IEEFA’s analysis reveals South Korea’s Samsung Device Solutions as the highest emitter amongst major global tech companies, with combined Scope 1–3 emissions estimated at approximately 41 million metric tonnes of CO2 equivalent in 2024. This results in a carbon intensity of about 539 tonnes per USD million of revenue, significantly surpassing global tech giants like Apple and Amazon Web Services, whose carbon intensities stand at 37 and 107 tonnes per USD million respectively. SK Hynix also faces notable emissions intensity at approximately 246 tonnes per USD million of revenue. Such disparities highlight the uneven pace at which energy transition strategies are being implemented within key technology supply chains.

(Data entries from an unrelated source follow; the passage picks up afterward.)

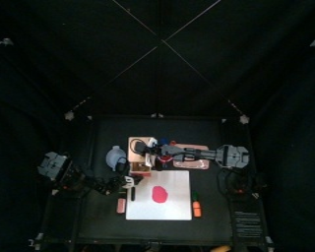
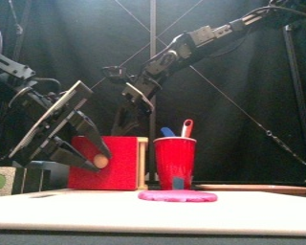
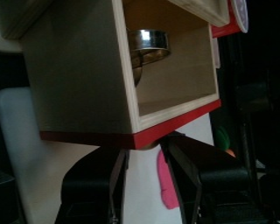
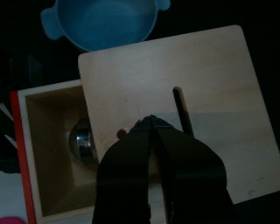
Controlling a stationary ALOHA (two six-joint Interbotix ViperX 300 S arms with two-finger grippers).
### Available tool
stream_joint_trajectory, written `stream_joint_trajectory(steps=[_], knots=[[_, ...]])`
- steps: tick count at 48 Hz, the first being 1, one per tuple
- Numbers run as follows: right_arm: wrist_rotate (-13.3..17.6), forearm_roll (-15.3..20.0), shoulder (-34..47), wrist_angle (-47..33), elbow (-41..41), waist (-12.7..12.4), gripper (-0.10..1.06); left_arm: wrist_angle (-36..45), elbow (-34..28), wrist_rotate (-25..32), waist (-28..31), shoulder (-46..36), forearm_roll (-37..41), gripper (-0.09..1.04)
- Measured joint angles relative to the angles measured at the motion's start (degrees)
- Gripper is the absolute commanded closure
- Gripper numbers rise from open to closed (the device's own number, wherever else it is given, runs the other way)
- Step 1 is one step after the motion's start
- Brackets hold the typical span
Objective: Get the cutter from the drawer then cut the dough then place the extra dough in the bowl
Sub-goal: Place the cutter on the board
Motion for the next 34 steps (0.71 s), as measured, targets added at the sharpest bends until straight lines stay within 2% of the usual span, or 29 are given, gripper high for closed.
stream_joint_trajectory(steps=[34], knots=[[0.00,0.00,0.18,0.00,0.00,0.00,0.92,0.09,-0.79,0.62,-1.58,-0.09,-1.32,0.25]])
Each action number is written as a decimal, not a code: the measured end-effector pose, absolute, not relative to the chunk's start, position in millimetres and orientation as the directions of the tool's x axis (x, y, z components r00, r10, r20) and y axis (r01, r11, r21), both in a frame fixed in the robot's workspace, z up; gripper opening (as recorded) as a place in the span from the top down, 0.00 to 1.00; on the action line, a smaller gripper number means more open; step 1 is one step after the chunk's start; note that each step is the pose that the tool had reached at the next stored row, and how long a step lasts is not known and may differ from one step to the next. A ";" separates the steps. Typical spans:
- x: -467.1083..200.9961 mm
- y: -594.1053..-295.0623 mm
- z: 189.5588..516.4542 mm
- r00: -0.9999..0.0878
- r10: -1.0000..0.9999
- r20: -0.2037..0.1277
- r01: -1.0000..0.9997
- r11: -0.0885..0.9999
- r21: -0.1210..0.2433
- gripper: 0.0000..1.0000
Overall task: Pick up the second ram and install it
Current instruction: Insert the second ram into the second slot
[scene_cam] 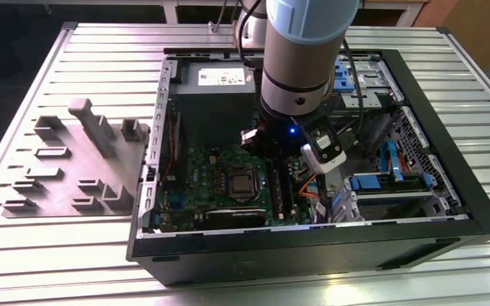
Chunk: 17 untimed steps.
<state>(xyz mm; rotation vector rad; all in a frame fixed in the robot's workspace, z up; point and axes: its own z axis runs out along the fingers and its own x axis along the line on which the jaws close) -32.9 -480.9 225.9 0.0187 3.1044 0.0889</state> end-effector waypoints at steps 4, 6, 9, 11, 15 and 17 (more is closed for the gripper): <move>-32.9 -480.8 224.7 -0.999 0.013 -0.036 0.011 0.998 0.058 0.89; -32.9 -480.9 224.7 -0.999 0.013 -0.036 0.011 0.998 0.058 0.89; -32.9 -480.9 224.7 -0.999 0.013 -0.036 0.011 0.998 0.058 0.89; -32.9 -480.9 224.6 -0.999 0.013 -0.036 0.011 0.998 0.058 0.89; -32.9 -480.8 223.2 -0.999 0.013 -0.036 0.011 0.998 0.058 0.89; -32.9 -480.9 222.7 -0.999 0.013 -0.036 0.011 0.998 0.058 0.89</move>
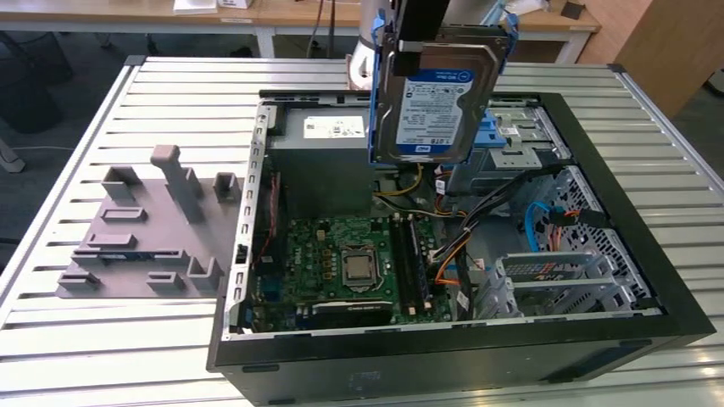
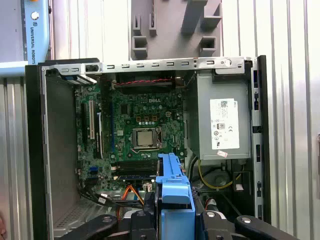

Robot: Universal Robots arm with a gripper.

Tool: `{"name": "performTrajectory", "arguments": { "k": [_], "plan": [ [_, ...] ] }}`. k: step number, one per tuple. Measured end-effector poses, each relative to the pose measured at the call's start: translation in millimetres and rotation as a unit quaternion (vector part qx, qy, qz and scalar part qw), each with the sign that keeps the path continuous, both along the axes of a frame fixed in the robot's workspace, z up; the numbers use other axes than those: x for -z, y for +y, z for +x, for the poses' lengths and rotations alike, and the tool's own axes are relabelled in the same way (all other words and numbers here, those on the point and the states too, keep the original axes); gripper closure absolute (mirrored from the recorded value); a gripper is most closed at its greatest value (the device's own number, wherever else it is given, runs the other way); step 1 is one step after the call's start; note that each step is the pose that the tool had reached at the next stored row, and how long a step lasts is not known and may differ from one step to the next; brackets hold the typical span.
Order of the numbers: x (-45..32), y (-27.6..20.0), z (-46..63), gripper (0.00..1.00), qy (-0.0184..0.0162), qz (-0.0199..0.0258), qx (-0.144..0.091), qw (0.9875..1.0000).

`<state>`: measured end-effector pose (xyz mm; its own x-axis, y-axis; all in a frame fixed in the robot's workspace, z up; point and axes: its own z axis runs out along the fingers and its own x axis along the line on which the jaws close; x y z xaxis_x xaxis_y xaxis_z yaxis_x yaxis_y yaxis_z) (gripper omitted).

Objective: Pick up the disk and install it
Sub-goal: 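Insert the disk into the insertion slot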

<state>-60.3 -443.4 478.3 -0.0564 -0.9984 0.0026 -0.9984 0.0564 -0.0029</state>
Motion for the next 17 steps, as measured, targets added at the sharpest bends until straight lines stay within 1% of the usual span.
{"name": "performTrajectory", "arguments": {
  "k": [17],
  "plan": [
    [0.0,0.0,-7.9,0.64,0.0,0.0,0.0,1.0]
  ]
}}
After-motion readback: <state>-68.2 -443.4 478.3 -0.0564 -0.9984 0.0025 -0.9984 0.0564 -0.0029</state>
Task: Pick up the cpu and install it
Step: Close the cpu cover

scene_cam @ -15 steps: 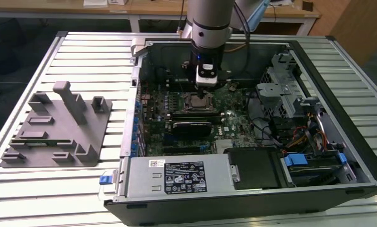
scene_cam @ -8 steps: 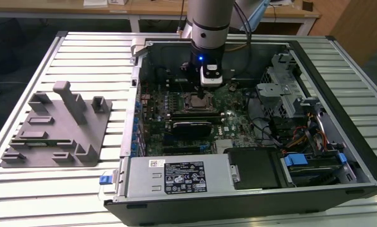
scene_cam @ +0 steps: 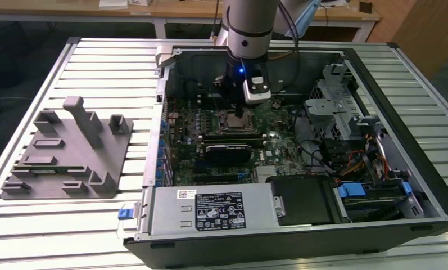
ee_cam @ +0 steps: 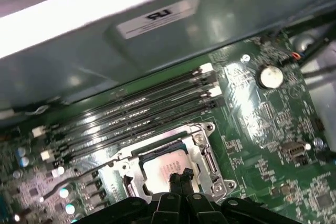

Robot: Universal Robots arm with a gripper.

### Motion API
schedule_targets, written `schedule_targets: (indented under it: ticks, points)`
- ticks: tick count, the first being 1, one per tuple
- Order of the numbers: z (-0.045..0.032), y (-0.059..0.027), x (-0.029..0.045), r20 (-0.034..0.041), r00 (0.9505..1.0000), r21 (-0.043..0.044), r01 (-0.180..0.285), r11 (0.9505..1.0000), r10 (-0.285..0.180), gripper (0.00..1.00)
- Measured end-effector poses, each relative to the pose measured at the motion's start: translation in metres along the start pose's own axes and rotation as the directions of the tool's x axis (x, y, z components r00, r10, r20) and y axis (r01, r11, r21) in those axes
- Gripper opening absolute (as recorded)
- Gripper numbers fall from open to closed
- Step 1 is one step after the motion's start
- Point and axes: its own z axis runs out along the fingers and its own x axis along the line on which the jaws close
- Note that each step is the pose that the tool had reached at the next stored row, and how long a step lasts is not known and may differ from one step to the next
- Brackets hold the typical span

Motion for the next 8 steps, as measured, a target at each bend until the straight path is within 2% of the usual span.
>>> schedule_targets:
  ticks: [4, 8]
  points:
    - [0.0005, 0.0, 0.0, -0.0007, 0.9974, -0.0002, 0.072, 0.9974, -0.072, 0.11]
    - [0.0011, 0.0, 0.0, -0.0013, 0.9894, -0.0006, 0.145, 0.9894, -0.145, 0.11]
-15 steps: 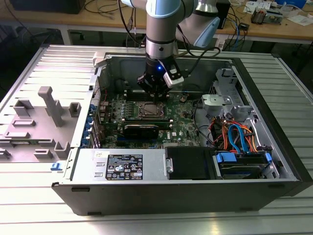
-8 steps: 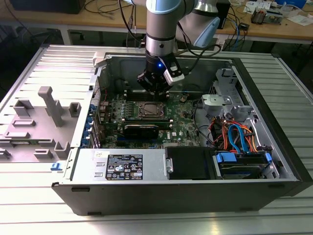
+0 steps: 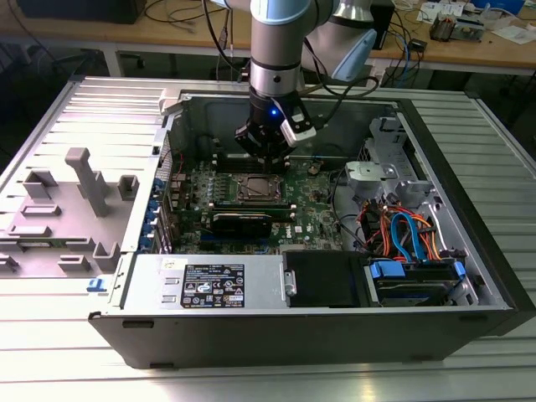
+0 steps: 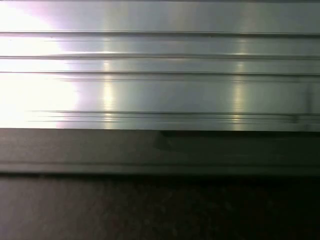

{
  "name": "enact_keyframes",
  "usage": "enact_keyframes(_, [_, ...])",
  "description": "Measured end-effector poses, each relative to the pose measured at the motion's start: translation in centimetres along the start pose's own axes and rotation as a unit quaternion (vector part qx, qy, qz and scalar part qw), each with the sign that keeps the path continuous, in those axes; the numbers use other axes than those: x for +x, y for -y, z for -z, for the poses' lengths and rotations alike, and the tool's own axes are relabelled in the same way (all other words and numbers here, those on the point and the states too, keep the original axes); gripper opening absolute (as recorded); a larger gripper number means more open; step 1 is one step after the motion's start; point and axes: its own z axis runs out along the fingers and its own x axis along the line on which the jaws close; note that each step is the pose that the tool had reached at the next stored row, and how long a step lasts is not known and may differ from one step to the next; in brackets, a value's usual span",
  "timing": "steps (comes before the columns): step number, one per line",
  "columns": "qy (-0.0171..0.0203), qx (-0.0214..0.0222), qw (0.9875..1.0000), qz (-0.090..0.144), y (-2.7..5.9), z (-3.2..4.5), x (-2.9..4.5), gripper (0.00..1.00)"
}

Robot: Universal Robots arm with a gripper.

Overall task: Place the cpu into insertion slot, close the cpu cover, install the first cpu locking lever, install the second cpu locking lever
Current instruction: 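Install the second cpu locking lever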

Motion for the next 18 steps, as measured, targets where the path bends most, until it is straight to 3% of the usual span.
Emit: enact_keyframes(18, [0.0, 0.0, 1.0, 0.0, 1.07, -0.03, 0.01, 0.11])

The high carbon footprint accentuates South Korean companies’ vulnerability to carbon pricing mechanisms under schemes like South Korea’s domestic Emissions Trading System (ETS) and the EU’s CBAM. Should indirect emissions be fully incorporated into the ETS framework, Samsung Device Solutions’ carbon costs could escalate drastically, from an estimated USD 26 million to USD 264 million if free emission allowances are phased out. More consequentially, the expansion of the EU’s CBAM to include semiconductors and comprehensive supply chain emissions could impose an estimated USD 588 million in CBAM certificate expenses on South Korean chip exporters between 2026 and 2034. This presents a tangible risk of European importers pivoting towards low-carbon alternative suppliers, further challenging South Korea’s competitiveness on the global stage.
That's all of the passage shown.